:: What the task requires ::
Look below for the line that contains "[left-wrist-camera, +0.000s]" and the line that contains "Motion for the", then restate both of them and every line in between, exactly. No picture goes in the copy.

:: Data excerpt ::
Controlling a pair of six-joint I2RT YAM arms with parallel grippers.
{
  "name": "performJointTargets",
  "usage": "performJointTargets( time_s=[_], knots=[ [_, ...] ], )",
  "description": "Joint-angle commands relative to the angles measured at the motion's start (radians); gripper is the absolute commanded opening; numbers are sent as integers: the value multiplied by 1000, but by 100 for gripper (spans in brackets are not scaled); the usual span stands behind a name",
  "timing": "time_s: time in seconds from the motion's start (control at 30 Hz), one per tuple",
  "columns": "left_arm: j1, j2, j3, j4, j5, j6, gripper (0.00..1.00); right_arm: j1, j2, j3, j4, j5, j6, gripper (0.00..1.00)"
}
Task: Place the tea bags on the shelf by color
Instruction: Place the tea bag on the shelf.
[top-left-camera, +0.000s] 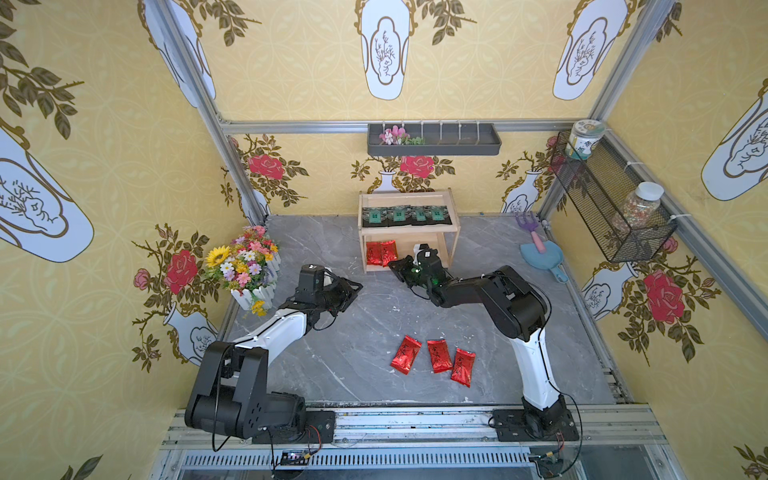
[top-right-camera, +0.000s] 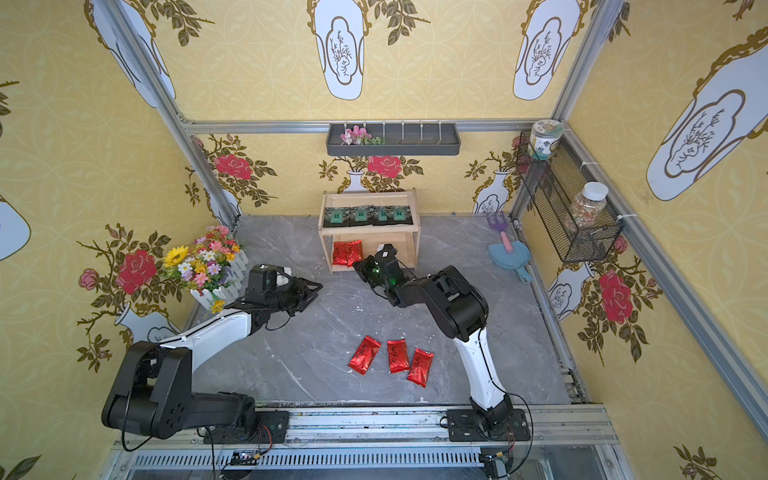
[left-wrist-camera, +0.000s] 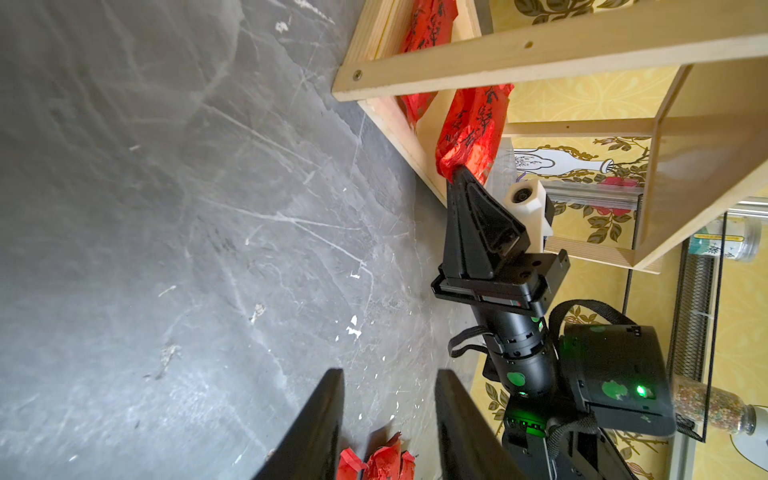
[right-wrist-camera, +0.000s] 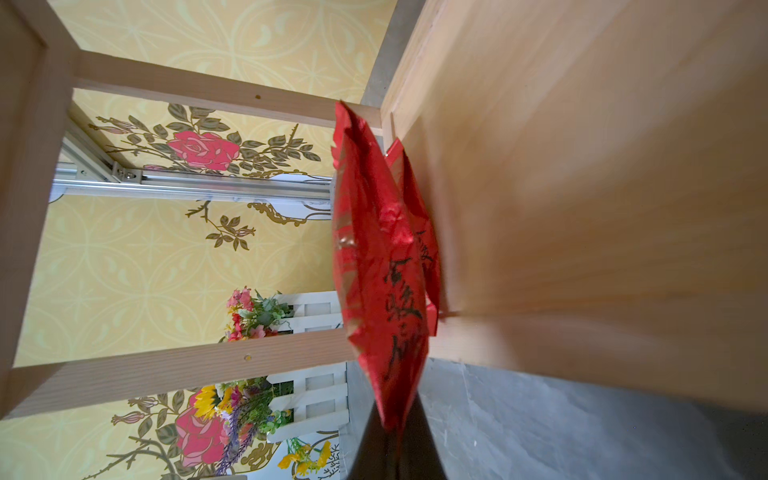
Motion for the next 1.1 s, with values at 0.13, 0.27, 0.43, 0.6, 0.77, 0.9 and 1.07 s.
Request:
performJointTargets(
  time_s=[0.13,0.27,0.43,0.6,0.77,0.9,1.07],
  knots=[
    [14,13,2,26,23,3,42,-11,28,45,-9,-16,-11,0],
    [18,21,1,27,30,3,42,-19,40,63,-15,-22,-8,0],
    [22,24,-1,33,31,4,42,-25,59,90,-30,-25,-6,1],
    [27,28,-1,34,33,4,42,-29,76,110,-34,-34,2,1],
    [33,30,-2,35,39,4,42,-30,95,134,-42,-46,4,1],
    [37,34,-3,36,43,6,42,-33,99,145,-51,-48,2,3],
    [40,41,-6,44,51,4,42,-35,106,154,-63,-51,5,4]
  ],
)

:: Exercise response ::
[left-wrist-camera, +0.000s] 
[right-wrist-camera, +0.000s] 
Motion for the next 1.1 s, with values at 0.13, 0.27, 0.43, 0.6, 0.77, 0.9 and 1.07 s.

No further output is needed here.